How did you end up in Perth of all places?

Half planning, half chance. I have known since my teenage years that I want to see more of this world than just my backyard. Since I turned 18, I saved all my money, travelled around Scandinavia first, then around Europe, then I undertook exchange studies in Hungary and Canada and added some travelling to these periods too.

In Finland, I studied an assortment of subjects related to visual arts, culture, communication and history. I loved studying, but after graduating with my Master’s degree I felt that my life stagnated. By 2010, when I was in my late 20’s, I was really unhappy with pretty much everything in Finland: my job, my dull city, my dull and middle-aged life, living far away from my friends due to my partner’s studies, the weather, the long nights of each winter, the whining and pessimistic Finns depressed by the said long winter… Finally I decided it’s time for a complete turnaround in my life.

In 2011, I sold all my belongings, quit my job, took a leap of faith and boarded a plane to Perth, Australia. I craved for a change and adventure. I had never been to Australia. Sunny Perth sounded like as good place as any. In my pocket I had a working holiday visa for a year, but no longer-term security. All I had was bucketful of Finnish sisu: determination, persistence and courage to make it. This major change led me to end my then long-term relationship, because I realized it wasn’t what I was looking for.

What is the essence of Perth and Australia to you?

Australia is all about the great outdoors and sunny, jolly, carefree people.
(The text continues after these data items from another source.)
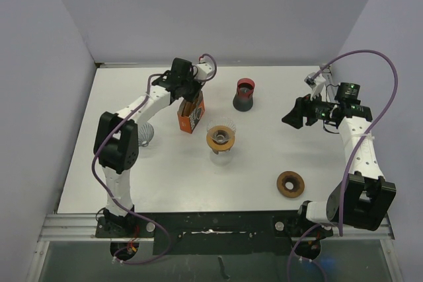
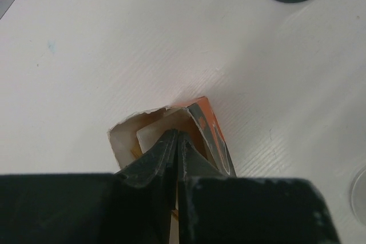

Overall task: Place the coffee filter in the dripper
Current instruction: Pick up the coffee filter from the coffee filter holder.

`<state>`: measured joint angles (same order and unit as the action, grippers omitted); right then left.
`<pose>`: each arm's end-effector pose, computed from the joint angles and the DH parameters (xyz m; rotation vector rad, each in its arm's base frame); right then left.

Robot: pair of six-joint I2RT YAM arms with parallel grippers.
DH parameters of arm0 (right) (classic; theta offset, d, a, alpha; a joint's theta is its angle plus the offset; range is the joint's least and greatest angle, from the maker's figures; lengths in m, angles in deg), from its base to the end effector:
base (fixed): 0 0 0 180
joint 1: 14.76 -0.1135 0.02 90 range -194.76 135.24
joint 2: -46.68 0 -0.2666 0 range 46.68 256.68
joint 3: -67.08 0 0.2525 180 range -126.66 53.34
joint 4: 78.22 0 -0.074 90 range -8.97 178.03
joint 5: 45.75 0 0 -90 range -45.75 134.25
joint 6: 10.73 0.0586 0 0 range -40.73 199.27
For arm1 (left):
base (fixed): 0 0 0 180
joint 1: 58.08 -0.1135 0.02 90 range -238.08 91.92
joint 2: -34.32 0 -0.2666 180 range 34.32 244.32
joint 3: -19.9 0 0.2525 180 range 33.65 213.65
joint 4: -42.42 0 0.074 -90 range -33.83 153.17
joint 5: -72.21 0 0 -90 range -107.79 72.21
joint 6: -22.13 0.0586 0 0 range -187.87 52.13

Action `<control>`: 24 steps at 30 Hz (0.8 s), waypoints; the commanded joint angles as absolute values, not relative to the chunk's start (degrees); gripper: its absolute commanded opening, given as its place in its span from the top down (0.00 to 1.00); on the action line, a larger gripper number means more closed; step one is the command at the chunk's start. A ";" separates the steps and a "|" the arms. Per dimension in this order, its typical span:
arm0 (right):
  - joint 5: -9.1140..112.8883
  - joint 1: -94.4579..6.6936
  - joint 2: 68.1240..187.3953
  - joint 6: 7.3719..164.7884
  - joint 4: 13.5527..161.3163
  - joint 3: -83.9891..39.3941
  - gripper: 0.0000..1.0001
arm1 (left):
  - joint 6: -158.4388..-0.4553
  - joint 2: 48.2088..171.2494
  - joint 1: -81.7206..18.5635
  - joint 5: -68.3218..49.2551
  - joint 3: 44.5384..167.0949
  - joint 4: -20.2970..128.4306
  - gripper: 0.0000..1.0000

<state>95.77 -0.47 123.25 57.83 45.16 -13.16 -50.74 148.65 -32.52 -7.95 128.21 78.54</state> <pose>0.2794 -0.0238 0.3008 -0.4836 2.1355 0.7706 0.4275 -0.2155 0.2416 0.9217 2.1164 -0.2733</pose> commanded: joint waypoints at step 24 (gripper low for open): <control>96.72 -0.15 122.00 56.81 46.77 -13.15 0.33 | -45.07 131.43 -31.80 -13.55 128.53 77.62 1.00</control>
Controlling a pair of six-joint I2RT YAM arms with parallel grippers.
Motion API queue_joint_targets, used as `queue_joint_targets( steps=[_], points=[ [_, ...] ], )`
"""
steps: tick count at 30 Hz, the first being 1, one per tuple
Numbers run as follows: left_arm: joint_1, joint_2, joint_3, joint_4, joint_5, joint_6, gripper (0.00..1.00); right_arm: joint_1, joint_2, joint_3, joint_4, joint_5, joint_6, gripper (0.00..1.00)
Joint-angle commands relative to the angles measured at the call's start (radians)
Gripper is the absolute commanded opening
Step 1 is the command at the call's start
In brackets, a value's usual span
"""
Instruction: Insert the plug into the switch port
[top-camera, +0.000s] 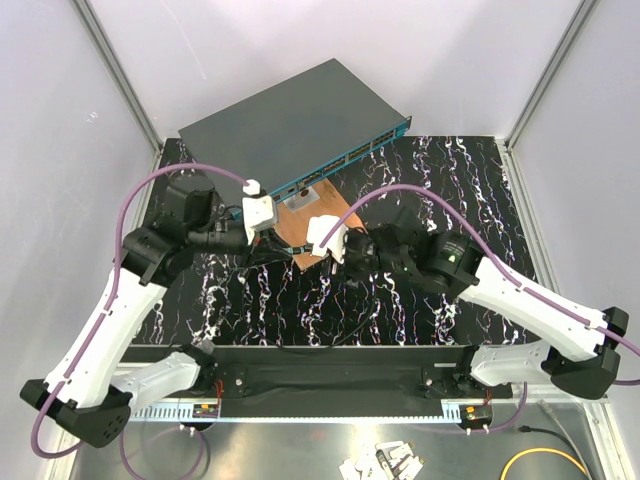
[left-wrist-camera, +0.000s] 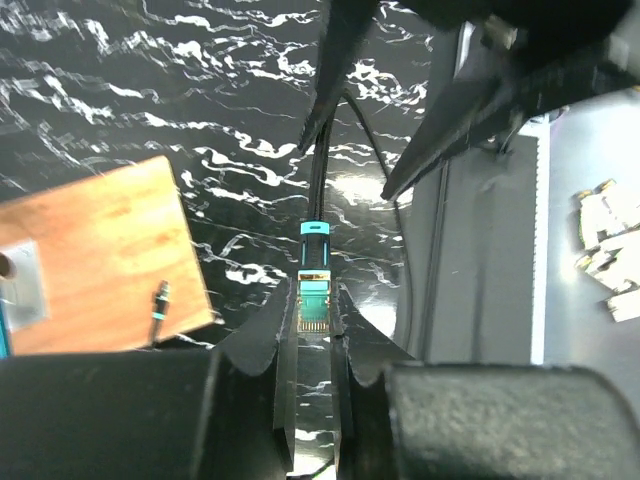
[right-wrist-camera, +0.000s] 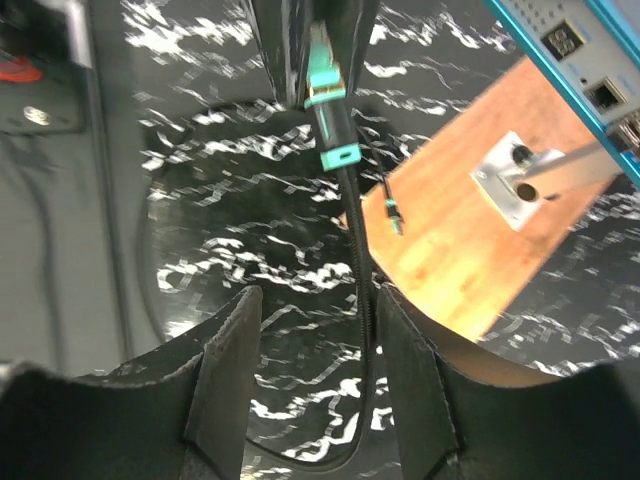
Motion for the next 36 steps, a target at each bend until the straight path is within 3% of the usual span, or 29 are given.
queue_joint_targets(
  steps=[1, 9, 19, 20, 21, 23, 24, 25, 28, 29, 32, 33, 36],
  points=[
    [-0.019, -0.025, -0.009, 0.027, 0.025, 0.168, 0.0, -0.016, -0.008, 0.079, -0.026, -0.12, 0.08, 0.56],
    [-0.08, -0.015, 0.013, -0.065, 0.004, 0.353, 0.0, -0.016, 0.048, 0.135, -0.046, -0.229, 0.094, 0.54],
    [-0.113, -0.018, 0.013, -0.073, 0.001, 0.374, 0.0, -0.014, 0.107, 0.152, -0.038, -0.231, 0.037, 0.44],
    [-0.113, -0.018, 0.011, -0.073, 0.001, 0.372, 0.0, -0.016, 0.108, 0.151, -0.035, -0.229, 0.039, 0.42],
    [-0.113, -0.021, 0.011, -0.071, -0.001, 0.369, 0.0, -0.014, 0.108, 0.149, -0.029, -0.226, 0.039, 0.3],
    [-0.114, -0.022, 0.005, -0.068, 0.001, 0.37, 0.0, -0.016, 0.107, 0.145, -0.024, -0.223, 0.044, 0.18],
    [-0.114, -0.027, 0.001, -0.063, 0.001, 0.36, 0.0, -0.014, 0.107, 0.143, -0.02, -0.221, 0.048, 0.0],
    [-0.114, -0.03, -0.007, -0.057, -0.005, 0.348, 0.0, -0.016, 0.104, 0.14, -0.015, -0.214, 0.063, 0.0],
    [-0.113, -0.047, -0.033, -0.002, -0.037, 0.242, 0.21, -0.014, 0.096, 0.126, 0.009, -0.163, 0.115, 0.0],
    [-0.113, -0.051, -0.036, 0.037, -0.051, 0.161, 0.34, -0.014, 0.098, 0.12, 0.035, -0.137, 0.135, 0.0],
    [-0.082, -0.085, -0.05, 0.128, -0.094, -0.018, 0.56, -0.037, 0.101, 0.093, 0.077, -0.039, 0.209, 0.0],
    [-0.038, -0.094, -0.055, 0.162, -0.097, -0.075, 0.68, -0.043, 0.104, 0.09, 0.084, -0.019, 0.229, 0.0],
    [0.097, -0.124, -0.067, 0.3, -0.041, -0.324, 0.8, -0.082, 0.147, 0.129, 0.089, 0.07, 0.321, 0.0]
  ],
)
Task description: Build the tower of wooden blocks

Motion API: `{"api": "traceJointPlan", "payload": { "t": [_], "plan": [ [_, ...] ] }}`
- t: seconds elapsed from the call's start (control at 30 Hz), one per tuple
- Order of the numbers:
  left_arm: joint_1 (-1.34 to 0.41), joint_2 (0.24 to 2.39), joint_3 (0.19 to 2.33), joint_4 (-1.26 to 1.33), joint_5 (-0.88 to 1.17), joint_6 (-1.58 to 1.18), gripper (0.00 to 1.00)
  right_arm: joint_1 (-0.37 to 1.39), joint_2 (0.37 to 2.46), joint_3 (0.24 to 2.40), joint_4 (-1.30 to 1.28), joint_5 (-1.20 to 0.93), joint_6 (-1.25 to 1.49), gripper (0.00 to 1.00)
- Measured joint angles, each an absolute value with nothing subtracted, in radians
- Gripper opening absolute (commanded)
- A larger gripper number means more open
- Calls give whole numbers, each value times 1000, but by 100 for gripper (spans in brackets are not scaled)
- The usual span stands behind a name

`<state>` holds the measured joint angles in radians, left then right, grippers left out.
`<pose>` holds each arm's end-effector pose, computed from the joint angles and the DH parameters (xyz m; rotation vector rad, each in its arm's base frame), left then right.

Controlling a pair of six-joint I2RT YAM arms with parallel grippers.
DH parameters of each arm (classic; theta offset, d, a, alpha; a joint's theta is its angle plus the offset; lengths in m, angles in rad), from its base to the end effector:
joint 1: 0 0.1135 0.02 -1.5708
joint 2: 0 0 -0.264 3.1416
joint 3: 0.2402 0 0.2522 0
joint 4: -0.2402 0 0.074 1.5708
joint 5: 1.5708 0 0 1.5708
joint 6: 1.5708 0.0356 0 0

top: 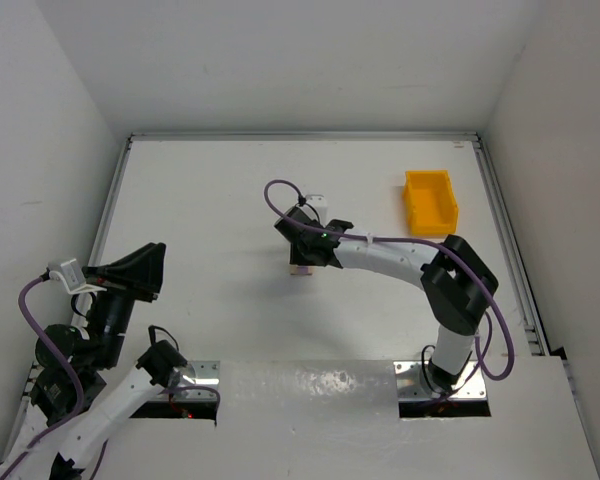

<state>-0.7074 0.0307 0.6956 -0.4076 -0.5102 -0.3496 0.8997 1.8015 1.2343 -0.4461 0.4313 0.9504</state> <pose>0.0216 0.0044 0.3467 -0.2008 1.3536 -0.5559 0.2451 0.2848 0.1993 0.2166 2.4563 0.2381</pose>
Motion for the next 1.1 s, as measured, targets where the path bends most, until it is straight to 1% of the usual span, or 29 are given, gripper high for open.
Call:
{"api": "traceJointPlan", "payload": {
  "t": [1.1],
  "plan": [
    [-707, 31, 696, -408, -504, -349, 27, 892, 1817, 1233, -445, 419, 955, 30]
  ]
}}
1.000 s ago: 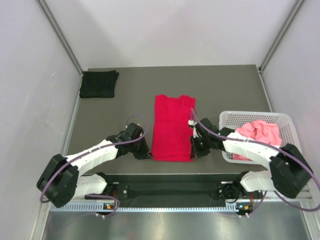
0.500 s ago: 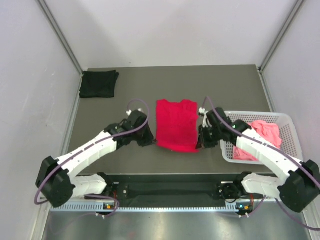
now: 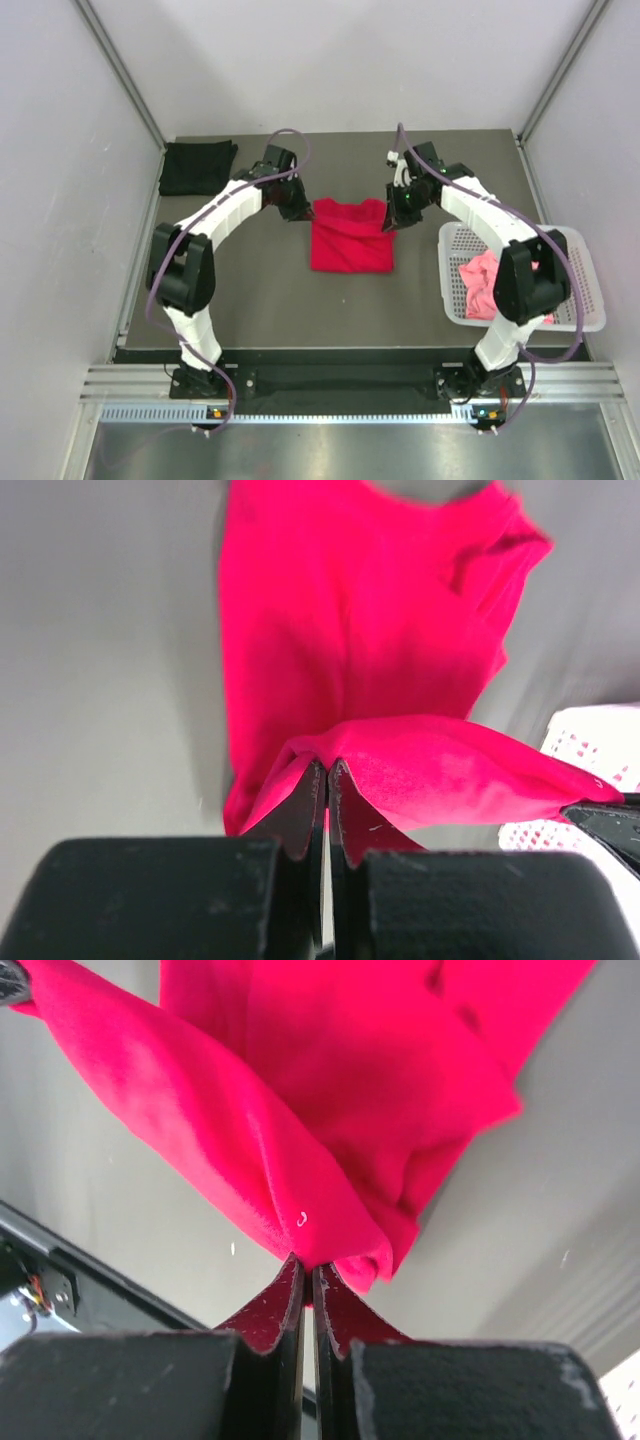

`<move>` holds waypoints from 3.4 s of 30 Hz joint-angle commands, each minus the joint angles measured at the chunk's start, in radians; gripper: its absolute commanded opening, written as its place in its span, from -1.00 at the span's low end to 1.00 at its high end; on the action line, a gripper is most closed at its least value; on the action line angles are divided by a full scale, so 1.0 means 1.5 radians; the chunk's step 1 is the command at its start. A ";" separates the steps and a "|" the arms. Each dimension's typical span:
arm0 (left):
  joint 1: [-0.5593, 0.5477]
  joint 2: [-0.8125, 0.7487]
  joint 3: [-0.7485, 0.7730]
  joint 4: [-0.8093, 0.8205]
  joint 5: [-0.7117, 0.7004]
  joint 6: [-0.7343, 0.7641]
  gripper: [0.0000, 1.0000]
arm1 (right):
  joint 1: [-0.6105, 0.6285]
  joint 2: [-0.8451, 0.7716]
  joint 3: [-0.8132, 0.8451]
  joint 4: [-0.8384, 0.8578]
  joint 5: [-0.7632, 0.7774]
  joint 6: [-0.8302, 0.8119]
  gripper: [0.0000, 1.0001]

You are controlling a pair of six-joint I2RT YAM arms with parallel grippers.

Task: Fold and stack the t-shirts
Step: Fold the tshirt

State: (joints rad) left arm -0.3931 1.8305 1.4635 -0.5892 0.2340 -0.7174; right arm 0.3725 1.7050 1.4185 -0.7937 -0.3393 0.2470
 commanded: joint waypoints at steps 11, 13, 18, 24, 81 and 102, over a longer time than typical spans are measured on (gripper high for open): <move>0.048 0.165 0.196 0.041 0.084 0.059 -1.00 | -0.043 0.179 0.221 -0.035 -0.010 -0.014 -1.00; 0.051 0.178 0.206 0.059 0.099 0.055 -1.00 | -0.049 0.193 0.218 -0.026 -0.015 -0.010 -1.00; 0.058 0.219 0.240 0.077 0.115 0.051 -1.00 | -0.065 0.234 0.235 -0.012 -0.024 -0.014 -1.00; 0.062 0.271 0.280 0.082 0.134 0.051 -1.00 | -0.083 0.278 0.276 -0.022 -0.036 -0.013 -1.00; 0.002 0.142 0.064 0.122 0.219 0.075 -0.59 | -0.081 0.430 0.436 0.008 -0.064 0.100 -0.46; -0.006 0.082 0.034 0.081 0.156 0.108 -0.57 | -0.085 0.350 0.446 0.029 -0.068 0.092 -0.41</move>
State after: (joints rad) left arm -0.4000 2.0174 1.4399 -0.4652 0.4915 -0.5865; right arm 0.2413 2.4310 2.1479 -0.7292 -0.4149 0.4118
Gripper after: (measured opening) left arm 0.211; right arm 0.293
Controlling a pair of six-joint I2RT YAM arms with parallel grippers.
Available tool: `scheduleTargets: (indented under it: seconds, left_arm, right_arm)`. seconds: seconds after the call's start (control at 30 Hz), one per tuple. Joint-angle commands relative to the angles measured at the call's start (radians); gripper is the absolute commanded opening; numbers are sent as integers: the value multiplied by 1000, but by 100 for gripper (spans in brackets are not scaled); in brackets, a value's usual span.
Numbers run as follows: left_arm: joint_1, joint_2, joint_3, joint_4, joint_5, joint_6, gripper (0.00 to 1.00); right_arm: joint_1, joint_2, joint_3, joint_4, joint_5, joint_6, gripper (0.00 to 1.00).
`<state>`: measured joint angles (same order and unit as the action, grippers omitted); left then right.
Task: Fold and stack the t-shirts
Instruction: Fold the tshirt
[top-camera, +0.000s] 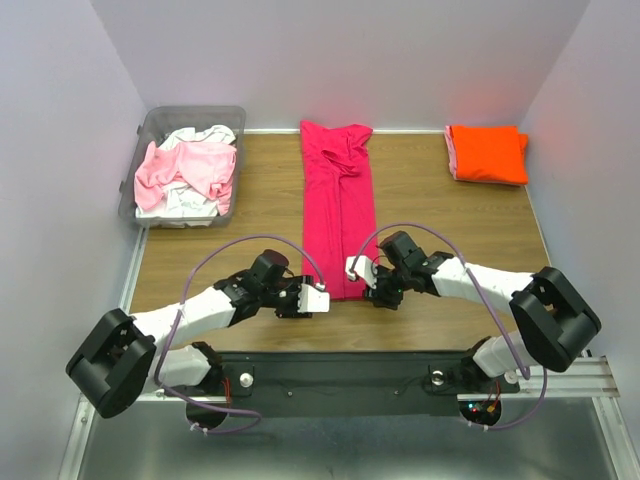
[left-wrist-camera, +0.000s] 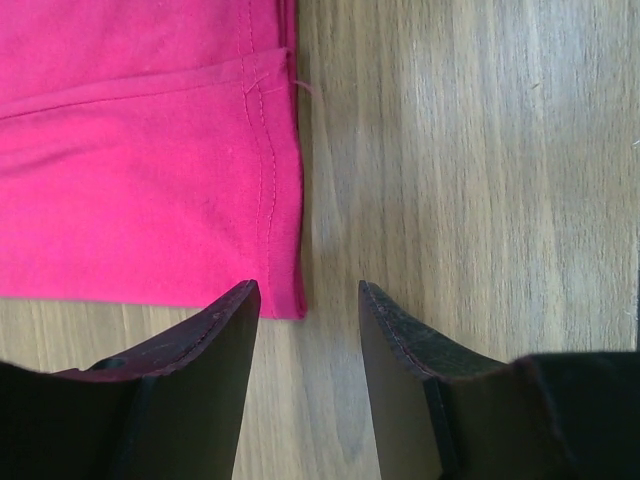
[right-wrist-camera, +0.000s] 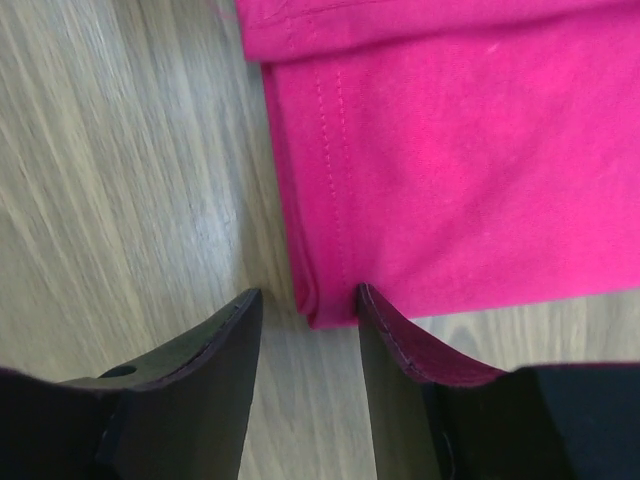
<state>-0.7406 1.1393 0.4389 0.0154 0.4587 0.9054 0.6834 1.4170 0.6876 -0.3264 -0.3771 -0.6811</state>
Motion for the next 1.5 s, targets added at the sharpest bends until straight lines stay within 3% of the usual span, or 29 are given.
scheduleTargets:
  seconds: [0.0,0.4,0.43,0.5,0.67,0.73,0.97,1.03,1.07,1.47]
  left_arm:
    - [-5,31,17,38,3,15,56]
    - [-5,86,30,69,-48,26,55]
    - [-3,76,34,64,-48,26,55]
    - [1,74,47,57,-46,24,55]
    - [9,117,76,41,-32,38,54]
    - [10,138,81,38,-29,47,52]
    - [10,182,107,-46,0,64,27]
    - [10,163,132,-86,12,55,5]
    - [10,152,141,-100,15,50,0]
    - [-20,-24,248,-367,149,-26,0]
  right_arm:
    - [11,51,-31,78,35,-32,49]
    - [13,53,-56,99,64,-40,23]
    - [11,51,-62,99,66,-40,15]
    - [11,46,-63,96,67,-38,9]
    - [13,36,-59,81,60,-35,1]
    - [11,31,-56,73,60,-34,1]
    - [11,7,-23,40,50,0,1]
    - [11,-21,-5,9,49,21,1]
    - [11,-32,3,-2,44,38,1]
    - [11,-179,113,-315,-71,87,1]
Aussies absolutely love outdoor activities like camping, fishing, surfing, swimming, picnics, barbecues, outdoor sports… Perth has a Mediterranean climate of dry, hot summers and mild, rainy winters; spring and autumn in between are picture perfect outdoor seasons. Perth’s also one of the sunniest cities in the world with 200 days of average annual sunshine, and that keeps people positive and relaxed.

In Australia, life is good for most people. Of course same issues exist here than everywhere else: you can’t fully eradicate poverty, violence, drugs, homelessness, racism… But by and large, Australia is one of the happiest, wealthiest countries on earth, where a comfortable life is quite easily secured, if you are willing to be industrious and work for it. Australia is not called “the lucky country” for nothing.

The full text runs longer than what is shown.